• _WHAT TO PRODUCE_:
Return all the entries below exactly as they were given.

• _PROVIDED DATA_:

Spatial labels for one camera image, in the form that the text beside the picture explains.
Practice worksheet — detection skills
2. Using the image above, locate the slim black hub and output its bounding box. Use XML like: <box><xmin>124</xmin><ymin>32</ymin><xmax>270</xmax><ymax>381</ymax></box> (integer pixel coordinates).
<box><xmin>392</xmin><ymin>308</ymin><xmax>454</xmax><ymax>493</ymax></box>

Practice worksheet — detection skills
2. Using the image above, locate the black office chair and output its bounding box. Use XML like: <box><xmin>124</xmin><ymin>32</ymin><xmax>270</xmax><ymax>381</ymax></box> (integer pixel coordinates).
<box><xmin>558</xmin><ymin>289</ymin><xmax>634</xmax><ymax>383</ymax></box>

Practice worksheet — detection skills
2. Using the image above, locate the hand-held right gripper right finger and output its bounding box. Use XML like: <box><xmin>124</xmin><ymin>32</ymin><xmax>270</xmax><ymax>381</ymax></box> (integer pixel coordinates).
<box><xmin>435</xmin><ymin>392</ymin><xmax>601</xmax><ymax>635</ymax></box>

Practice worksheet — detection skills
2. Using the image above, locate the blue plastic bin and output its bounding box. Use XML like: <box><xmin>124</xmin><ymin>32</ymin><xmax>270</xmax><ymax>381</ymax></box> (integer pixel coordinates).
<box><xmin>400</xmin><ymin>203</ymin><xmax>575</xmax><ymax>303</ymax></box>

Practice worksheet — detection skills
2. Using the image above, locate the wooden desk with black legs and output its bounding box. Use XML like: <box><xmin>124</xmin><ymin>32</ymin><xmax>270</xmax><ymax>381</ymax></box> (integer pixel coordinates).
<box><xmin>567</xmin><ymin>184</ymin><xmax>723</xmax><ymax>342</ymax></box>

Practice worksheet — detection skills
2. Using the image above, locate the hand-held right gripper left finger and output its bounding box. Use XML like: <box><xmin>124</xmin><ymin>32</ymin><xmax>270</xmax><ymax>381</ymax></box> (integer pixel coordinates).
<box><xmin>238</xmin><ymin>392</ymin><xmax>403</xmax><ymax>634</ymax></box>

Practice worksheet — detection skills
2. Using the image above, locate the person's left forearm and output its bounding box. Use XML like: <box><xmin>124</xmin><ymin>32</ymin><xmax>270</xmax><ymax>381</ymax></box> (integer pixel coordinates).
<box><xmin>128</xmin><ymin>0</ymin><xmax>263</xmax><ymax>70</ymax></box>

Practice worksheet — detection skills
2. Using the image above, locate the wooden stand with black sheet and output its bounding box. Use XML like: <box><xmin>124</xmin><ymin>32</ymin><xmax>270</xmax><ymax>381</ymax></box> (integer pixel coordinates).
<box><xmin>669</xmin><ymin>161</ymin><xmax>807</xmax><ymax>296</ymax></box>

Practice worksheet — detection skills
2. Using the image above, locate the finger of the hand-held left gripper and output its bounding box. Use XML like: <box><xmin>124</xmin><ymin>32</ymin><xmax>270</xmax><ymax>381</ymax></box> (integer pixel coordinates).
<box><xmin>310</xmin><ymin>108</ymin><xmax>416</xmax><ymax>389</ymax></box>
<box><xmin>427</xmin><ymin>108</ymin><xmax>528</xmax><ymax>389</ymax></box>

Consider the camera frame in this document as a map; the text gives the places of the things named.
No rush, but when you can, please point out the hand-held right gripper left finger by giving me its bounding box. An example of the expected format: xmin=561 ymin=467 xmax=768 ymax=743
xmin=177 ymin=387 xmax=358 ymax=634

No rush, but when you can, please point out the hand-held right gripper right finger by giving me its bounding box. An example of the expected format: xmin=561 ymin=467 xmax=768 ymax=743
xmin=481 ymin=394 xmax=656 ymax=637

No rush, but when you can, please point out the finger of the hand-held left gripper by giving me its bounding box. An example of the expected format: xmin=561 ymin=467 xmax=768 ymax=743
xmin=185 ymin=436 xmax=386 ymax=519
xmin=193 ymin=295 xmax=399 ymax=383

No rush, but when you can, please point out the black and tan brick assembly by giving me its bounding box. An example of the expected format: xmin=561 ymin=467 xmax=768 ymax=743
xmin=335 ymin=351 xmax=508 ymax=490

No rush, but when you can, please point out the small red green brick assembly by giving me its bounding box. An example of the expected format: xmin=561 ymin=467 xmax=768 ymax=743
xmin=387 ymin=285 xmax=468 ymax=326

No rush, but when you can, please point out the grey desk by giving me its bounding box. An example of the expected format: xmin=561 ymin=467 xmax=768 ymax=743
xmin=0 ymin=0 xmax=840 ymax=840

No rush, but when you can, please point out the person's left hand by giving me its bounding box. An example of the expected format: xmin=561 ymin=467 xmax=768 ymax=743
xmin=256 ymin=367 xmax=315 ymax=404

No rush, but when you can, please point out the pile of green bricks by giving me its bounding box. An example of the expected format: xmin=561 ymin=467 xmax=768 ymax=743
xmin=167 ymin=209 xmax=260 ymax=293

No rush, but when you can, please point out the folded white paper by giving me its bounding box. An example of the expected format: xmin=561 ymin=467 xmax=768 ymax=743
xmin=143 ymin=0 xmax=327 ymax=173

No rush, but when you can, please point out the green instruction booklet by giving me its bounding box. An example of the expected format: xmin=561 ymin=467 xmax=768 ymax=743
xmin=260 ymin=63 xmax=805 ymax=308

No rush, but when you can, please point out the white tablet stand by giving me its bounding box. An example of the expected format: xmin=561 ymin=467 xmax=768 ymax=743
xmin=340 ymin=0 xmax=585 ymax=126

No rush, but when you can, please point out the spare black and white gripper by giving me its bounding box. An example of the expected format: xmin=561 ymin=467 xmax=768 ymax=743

• _RESULT OF THE TASK_:
Spatial labels for one camera image, in the form that the text beside the picture explains.
Practice worksheet — detection skills
2. Using the image above, locate the slim black hub and output its bounding box. Use XML like: <box><xmin>124</xmin><ymin>32</ymin><xmax>270</xmax><ymax>381</ymax></box> (integer pixel coordinates).
<box><xmin>392</xmin><ymin>308</ymin><xmax>454</xmax><ymax>493</ymax></box>

Practice worksheet — detection skills
2. Using the image above, locate the black office chair and output its bounding box. Use XML like: <box><xmin>124</xmin><ymin>32</ymin><xmax>270</xmax><ymax>381</ymax></box> (integer pixel coordinates).
<box><xmin>558</xmin><ymin>289</ymin><xmax>634</xmax><ymax>383</ymax></box>

Practice worksheet — detection skills
2. Using the image above, locate the hand-held right gripper right finger and output its bounding box. Use XML like: <box><xmin>124</xmin><ymin>32</ymin><xmax>270</xmax><ymax>381</ymax></box> (integer pixel coordinates).
<box><xmin>435</xmin><ymin>392</ymin><xmax>601</xmax><ymax>635</ymax></box>

Practice worksheet — detection skills
2. Using the image above, locate the blue plastic bin and output its bounding box. Use XML like: <box><xmin>124</xmin><ymin>32</ymin><xmax>270</xmax><ymax>381</ymax></box> (integer pixel coordinates).
<box><xmin>400</xmin><ymin>203</ymin><xmax>575</xmax><ymax>303</ymax></box>

Practice worksheet — detection skills
2. Using the image above, locate the wooden desk with black legs and output its bounding box. Use XML like: <box><xmin>124</xmin><ymin>32</ymin><xmax>270</xmax><ymax>381</ymax></box> (integer pixel coordinates).
<box><xmin>567</xmin><ymin>184</ymin><xmax>723</xmax><ymax>342</ymax></box>

Practice worksheet — detection skills
2. Using the image above, locate the hand-held right gripper left finger and output its bounding box. Use XML like: <box><xmin>124</xmin><ymin>32</ymin><xmax>270</xmax><ymax>381</ymax></box> (integer pixel coordinates).
<box><xmin>238</xmin><ymin>392</ymin><xmax>403</xmax><ymax>634</ymax></box>

Practice worksheet — detection skills
2. Using the image above, locate the person's left forearm and output its bounding box. Use XML like: <box><xmin>124</xmin><ymin>32</ymin><xmax>270</xmax><ymax>381</ymax></box> (integer pixel coordinates).
<box><xmin>128</xmin><ymin>0</ymin><xmax>263</xmax><ymax>70</ymax></box>

Practice worksheet — detection skills
2. Using the image above, locate the wooden stand with black sheet and output its bounding box. Use XML like: <box><xmin>124</xmin><ymin>32</ymin><xmax>270</xmax><ymax>381</ymax></box> (integer pixel coordinates).
<box><xmin>669</xmin><ymin>161</ymin><xmax>807</xmax><ymax>296</ymax></box>

Practice worksheet — detection skills
2. Using the image above, locate the finger of the hand-held left gripper and output its bounding box. Use XML like: <box><xmin>124</xmin><ymin>32</ymin><xmax>270</xmax><ymax>381</ymax></box> (integer pixel coordinates).
<box><xmin>310</xmin><ymin>108</ymin><xmax>416</xmax><ymax>389</ymax></box>
<box><xmin>427</xmin><ymin>108</ymin><xmax>528</xmax><ymax>389</ymax></box>

Consider the camera frame in this document as a map; the text gives the places of the things named.
No rush, but when you can, please point out the hand-held right gripper left finger by giving me its bounding box. An example of the expected format: xmin=561 ymin=467 xmax=768 ymax=743
xmin=177 ymin=387 xmax=358 ymax=634

No rush, but when you can, please point out the hand-held right gripper right finger by giving me its bounding box. An example of the expected format: xmin=561 ymin=467 xmax=768 ymax=743
xmin=481 ymin=394 xmax=656 ymax=637

No rush, but when you can, please point out the finger of the hand-held left gripper by giving me its bounding box. An example of the expected format: xmin=561 ymin=467 xmax=768 ymax=743
xmin=185 ymin=436 xmax=386 ymax=519
xmin=193 ymin=295 xmax=399 ymax=383

No rush, but when you can, please point out the black and tan brick assembly by giving me its bounding box. An example of the expected format: xmin=561 ymin=467 xmax=768 ymax=743
xmin=335 ymin=351 xmax=508 ymax=490

No rush, but when you can, please point out the small red green brick assembly by giving me its bounding box. An example of the expected format: xmin=561 ymin=467 xmax=768 ymax=743
xmin=387 ymin=285 xmax=468 ymax=326

No rush, but when you can, please point out the grey desk by giving me its bounding box. An example of the expected format: xmin=561 ymin=467 xmax=768 ymax=743
xmin=0 ymin=0 xmax=840 ymax=840

No rush, but when you can, please point out the person's left hand by giving me its bounding box. An example of the expected format: xmin=561 ymin=467 xmax=768 ymax=743
xmin=256 ymin=367 xmax=315 ymax=404

No rush, but when you can, please point out the pile of green bricks by giving me its bounding box. An example of the expected format: xmin=561 ymin=467 xmax=768 ymax=743
xmin=167 ymin=209 xmax=260 ymax=293

No rush, but when you can, please point out the folded white paper by giving me its bounding box. An example of the expected format: xmin=561 ymin=467 xmax=768 ymax=743
xmin=143 ymin=0 xmax=327 ymax=173

No rush, but when you can, please point out the green instruction booklet by giving me its bounding box. An example of the expected format: xmin=561 ymin=467 xmax=768 ymax=743
xmin=260 ymin=63 xmax=805 ymax=308

No rush, but when you can, please point out the white tablet stand by giving me its bounding box. An example of the expected format: xmin=561 ymin=467 xmax=768 ymax=743
xmin=340 ymin=0 xmax=585 ymax=126

No rush, but when you can, please point out the spare black and white gripper by giving me its bounding box. An example of the expected format: xmin=561 ymin=467 xmax=768 ymax=743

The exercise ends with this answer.